[Tutor] Python NNTP Scripts?
Daniel Kinnaer
Daniel.Kinnaer@Advalvas.be
Thu, 19 Apr 2001 22:42:26 +0200
Below is a very straightforward script I tried to write which scans for a
single word in the NNTP-Headers and only downloads the MessageBody to disk
if the specific word is found in the Headers. I must admit that I copied
much from the EffBot Guide: The Standard Python Library by /F :) It is my
first 'real' Python program, so don't be too hard on me :)
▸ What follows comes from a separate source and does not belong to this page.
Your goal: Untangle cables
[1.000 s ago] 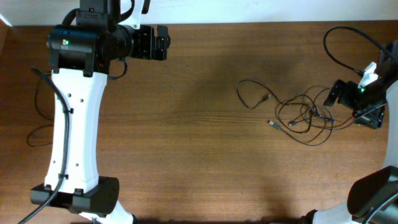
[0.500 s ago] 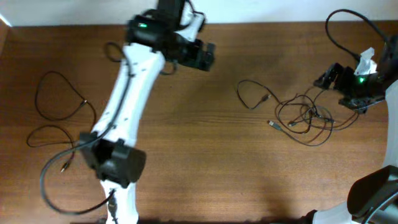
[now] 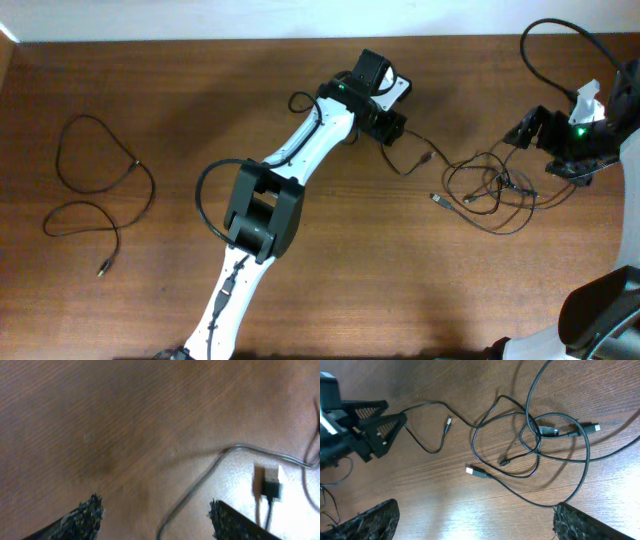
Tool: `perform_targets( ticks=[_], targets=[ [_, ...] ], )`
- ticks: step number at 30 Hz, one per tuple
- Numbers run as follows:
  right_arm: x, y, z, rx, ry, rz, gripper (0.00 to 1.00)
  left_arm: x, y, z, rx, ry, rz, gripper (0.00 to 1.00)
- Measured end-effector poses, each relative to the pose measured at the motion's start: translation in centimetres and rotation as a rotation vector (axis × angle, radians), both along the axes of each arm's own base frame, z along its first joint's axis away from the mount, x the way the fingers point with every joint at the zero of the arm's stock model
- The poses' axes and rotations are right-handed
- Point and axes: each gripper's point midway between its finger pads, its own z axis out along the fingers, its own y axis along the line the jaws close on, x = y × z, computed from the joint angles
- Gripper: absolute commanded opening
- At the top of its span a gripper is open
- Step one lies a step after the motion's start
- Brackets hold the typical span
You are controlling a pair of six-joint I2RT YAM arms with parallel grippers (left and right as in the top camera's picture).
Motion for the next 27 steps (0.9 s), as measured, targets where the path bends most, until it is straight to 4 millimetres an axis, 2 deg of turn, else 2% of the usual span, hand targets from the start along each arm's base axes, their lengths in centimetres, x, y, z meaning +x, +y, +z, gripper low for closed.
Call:
perform_targets(
  ticks=[2, 3, 4, 5, 7, 9, 10, 11, 12, 13, 15, 16, 17, 18, 19, 21, 22, 23, 24, 25, 27],
  targets=[
    [0.0, -0.1, 0.0, -0.005, 0.0, 0.003, 1.0, 0.3, -0.4, -1.9, 0.001, 0.001, -0.003, 0.47],
    [0.0, -0.1, 0.0, -0.004, 0.0, 0.002, 1.0, 0.2, -0.5, -2.1, 0.003, -0.003, -0.012, 0.36],
    [0.0, 0.0, 0.0, -0.004, 0.0, 0.003, 1.0, 0.1, -0.7, -2.3, 0.004, -0.001, -0.014, 0.1],
    [0.0, -0.1, 0.0, -0.005, -0.001, 0.004, 0.95, -0.1, -0.9, -2.3, 0.005, 0.0, -0.021, 0.0],
    [0.0, -0.1, 0.0, -0.006, -0.001, 0.006, 0.93, -0.4, -1.3, -2.4, 0.006, 0.005, -0.026, 0.0],
    [0.0, -0.1, 0.0, -0.008, 0.001, 0.005, 0.93, -0.7, -0.7, -0.7, 0.041, 0.035, -0.014, 0.0],
    [0.0, -0.1, 0.0, -0.008, 0.001, 0.006, 0.93, -1.3, 0.0, 1.0, 0.07, 0.062, -0.006, 0.0],
    [0.0, -0.1, 0.0, -0.008, 0.0, 0.005, 0.93, -0.5, 0.3, 5.5, 0.05, 0.008, 0.007, 0.0],
    [0.0, 0.1, 0.0, 0.001, -0.004, 0.008, 0.93, -0.8, 1.5, 10.5, 0.04, -0.025, 0.025, 0.0],
    [0.1, 0.1, 0.1, 0.005, -0.007, 0.009, 0.93, -1.6, 3.0, 14.3, 0.033, -0.042, 0.041, 0.0],
    [0.2, 0.8, 0.1, 0.008, -0.008, 0.027, 0.93, -2.3, 6.4, 20.9, -0.004, -0.114, 0.09, 0.0],
    [0.3, 1.3, 0.1, 0.009, -0.009, 0.041, 0.93, -2.4, 8.0, 23.4, -0.022, -0.151, 0.116, 0.0],
    [0.5, 1.9, 0.1, 0.006, -0.015, 0.059, 0.93, -2.7, 9.4, 25.0, -0.03, -0.169, 0.138, 0.0],
    [0.8, 3.1, 0.2, 0.005, -0.023, 0.093, 0.93, -3.1, 10.6, 26.0, -0.03, -0.172, 0.154, 0.0],
    [1.1, 4.9, 0.3, 0.005, -0.032, 0.14, 0.93, -3.7, 12.5, 28.0, -0.036, -0.194, 0.184, 0.0],
    [1.5, 6.3, 0.4, 0.001, -0.05, 0.179, 0.93, -4.3, 14.4, 29.4, -0.029, -0.203, 0.216, 0.0],
    [1.7, 6.6, 0.4, 0.003, -0.054, 0.182, 0.89, -4.7, 16.8, 31.1, -0.022, -0.232, 0.265, 0.0],
    [1.9, 6.7, 0.5, 0.01, -0.055, 0.156, 0.79, -5.3, 19.6, 33.8, -0.025, -0.288, 0.324, 0.0],
    [2.4, 6.5, 0.6, 0.012, -0.062, 0.127, 0.71, -5.6, 20.2, 34.5, -0.029, -0.303, 0.335, 0.0],
    [2.4, 6.3, 0.5, 0.01, -0.052, 0.091, 0.7, -6.7, 22.0, 36.8, -0.043, -0.349, 0.367, 0.0],
    [2.4, 5.5, 0.3, -0.007, -0.022, 0.005, 0.65, -8.2, 23.0, 38.1, -0.045, -0.365, 0.382, 0.0]
  ],
)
##############################################################
# script : NNTP_ScanHeaders_GetBody_on_found.py
# author : Daniel Kinnaer
# ref : The EffBot Guide: The Standard Python Library by /F
# start : 26 December 2000
# finish : 28 December 2000
# updates:
#
# purpose: connect to an NNTP Server
# check all de messages kept on the server for
# authors named "Daniel". If found, download
# that message and save it on disk
#
##############################################################
#get libraries
from nntplib import *
import string, StringIO, rfc822
#name variables
SERVER="news.skynet.be"
GROUP="comp.lang.python"
KEYWORD="Daniel"
THEPATH="C:/Data/Py/AProject/NNTP/NNTPBodies/" #Slash, not BackSlash!
print " "
#connect to server
server=NNTP(SERVER)
print "### Connecting to " + SERVER + "..."
#select a newsgroup
print "### reading group " + GROUP + "..."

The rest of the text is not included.